Cuore della trasformazione sono i Lighthouse Plant impostati secondo i parametri industria 4.0. Si tratta di impianti di produzione faro, reali, creati per avere dei sistemi produttivi che diventeranno il riferimento principe per il settore manifatturiero italiano nel mondo. “In molte aziende -rileva Viscardi- c’è il deserto sulle nuove tecnologie, allora bisogna creare delle fabbriche, che abbiamo chiamato fabbriche faro, dove c’è un percorso di digitalizzazione. Abbiamo cominciato a lavorare su questo. Non devono essere fabbriche pilota ma produttive, dove viene anche fatto il revamping: non solo macchinari nuovi, perché con dei sensori anche il materiale vecchio può essere interconnesso. Devono essere visitabili, far toccare con mano anche ad altri imprenditori e fungere da best practice per il nostro Paese. Al momento ci sono quattro aziende che hanno dato la disponibilità, tra cui Abb e Hitachi Rail”. La creazione del Lighthouse Plant prevede una prima fase con la realizzazione dell’impianto, acquisto di macchine, dispositivi, software da parte dell’utilizzatore che si avvale dei benefici automatici dell’iperammortamento.

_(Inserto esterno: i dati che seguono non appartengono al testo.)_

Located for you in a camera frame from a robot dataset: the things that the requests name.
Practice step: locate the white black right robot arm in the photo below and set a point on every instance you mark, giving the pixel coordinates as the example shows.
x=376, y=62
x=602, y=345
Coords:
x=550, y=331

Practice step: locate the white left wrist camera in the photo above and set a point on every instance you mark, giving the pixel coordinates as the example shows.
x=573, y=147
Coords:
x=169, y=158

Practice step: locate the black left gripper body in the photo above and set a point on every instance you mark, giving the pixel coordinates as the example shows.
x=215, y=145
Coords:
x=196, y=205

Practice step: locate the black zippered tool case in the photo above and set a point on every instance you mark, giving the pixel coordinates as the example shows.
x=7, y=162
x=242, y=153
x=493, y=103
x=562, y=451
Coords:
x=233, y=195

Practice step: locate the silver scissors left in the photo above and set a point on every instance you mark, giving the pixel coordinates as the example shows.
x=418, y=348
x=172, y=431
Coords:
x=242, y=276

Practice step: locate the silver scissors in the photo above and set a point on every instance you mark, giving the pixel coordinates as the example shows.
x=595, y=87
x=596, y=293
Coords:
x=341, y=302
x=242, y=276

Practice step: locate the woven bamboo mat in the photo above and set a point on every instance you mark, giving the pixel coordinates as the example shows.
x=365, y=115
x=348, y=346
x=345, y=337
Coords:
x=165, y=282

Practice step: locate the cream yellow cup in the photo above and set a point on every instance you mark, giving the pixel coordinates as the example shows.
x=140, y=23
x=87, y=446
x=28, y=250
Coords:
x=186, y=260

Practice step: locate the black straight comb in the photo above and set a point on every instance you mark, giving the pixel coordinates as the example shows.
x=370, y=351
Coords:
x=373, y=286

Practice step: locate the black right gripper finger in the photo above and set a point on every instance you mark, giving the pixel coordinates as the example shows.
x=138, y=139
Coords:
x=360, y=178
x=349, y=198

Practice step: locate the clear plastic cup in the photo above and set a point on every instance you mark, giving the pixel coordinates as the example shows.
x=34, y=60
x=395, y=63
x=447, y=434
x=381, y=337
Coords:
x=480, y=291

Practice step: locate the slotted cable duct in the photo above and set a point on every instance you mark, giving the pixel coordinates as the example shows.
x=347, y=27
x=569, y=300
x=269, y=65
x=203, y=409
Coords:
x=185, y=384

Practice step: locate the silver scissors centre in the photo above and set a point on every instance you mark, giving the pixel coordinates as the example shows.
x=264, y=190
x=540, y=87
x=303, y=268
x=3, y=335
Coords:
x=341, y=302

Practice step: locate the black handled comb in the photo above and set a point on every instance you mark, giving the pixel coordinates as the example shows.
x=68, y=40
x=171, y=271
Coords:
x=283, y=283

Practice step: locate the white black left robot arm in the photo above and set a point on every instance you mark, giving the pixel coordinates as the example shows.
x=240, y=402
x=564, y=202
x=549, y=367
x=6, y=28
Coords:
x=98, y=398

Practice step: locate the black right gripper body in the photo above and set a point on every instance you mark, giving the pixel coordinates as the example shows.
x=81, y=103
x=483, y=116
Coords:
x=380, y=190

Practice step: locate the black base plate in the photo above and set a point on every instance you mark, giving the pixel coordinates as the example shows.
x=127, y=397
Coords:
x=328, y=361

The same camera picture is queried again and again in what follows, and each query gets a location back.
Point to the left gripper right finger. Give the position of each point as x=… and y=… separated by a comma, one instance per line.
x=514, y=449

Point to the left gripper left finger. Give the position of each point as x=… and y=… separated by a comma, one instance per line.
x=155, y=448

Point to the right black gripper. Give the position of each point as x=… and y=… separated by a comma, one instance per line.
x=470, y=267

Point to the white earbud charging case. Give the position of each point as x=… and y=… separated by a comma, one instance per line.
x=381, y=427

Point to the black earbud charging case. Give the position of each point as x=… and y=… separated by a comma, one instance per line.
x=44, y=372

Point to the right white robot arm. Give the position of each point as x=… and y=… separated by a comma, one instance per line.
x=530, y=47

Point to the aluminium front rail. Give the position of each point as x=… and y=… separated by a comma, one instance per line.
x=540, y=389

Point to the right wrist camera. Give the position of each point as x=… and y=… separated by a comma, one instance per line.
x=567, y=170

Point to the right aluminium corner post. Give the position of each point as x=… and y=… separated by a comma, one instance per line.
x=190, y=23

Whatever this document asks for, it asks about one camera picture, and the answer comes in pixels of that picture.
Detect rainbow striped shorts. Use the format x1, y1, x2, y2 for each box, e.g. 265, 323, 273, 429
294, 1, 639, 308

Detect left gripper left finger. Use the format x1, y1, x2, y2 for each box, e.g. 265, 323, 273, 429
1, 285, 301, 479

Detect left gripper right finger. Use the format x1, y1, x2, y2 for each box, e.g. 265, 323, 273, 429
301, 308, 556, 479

Quindi la seconda fase con la realizzazione del progetto di ricerca industriale e innovazione che vede tra i partecipanti, oltre alle aziende di produzione, fornitori di tecnologie, system integrator, enti di ricerca e università. Quindi una terza fase con la realizzazione di progetti internazionali. Il cambiamento delle attrezzature è uno dei punti nodali.  “Vengono tutte sensorizzate -sottolinea Viscardi-. E devono essere pronte ad analizzare tutti i dati come le automobili che vanno da sole, le quali percepiscono, codificano e gestiscono l’imprevisto. E più va avanti, più la macchina diventa intelligente. Funziona con learning machine e algoritmi. Oggi queste tecnologie hanno prezzi alla portata di tutti, è questa la novità. I robot costavano 100mila euro, oggi con 10-15-18mila euro si può montare un antropomorfo”.  Un punto nodale è la formazione. Che deve coinvolgere l’intero personale della fabbrica, persino a livello di top management. Un punto delicato. “Cambierà la gerarchia nelle fabbriche -profetizza Viscardi-. Spariranno i capi. Verranno valorizzate di più le persone. È la macchina che dà informazioni e non c’è più il colletto bianco che dice al colletto blu cosa fare. Come Fabbrica Intelligente abbiamo anche una sezione che lavora sul management, come supporto formativo. Non possiamo avere industria 4.0 e amministrazione 0.1. Vedo che spuntano master 4.0 che fino allo scorso anno non esistevano: ma poi sono gli stessi professori di prima”.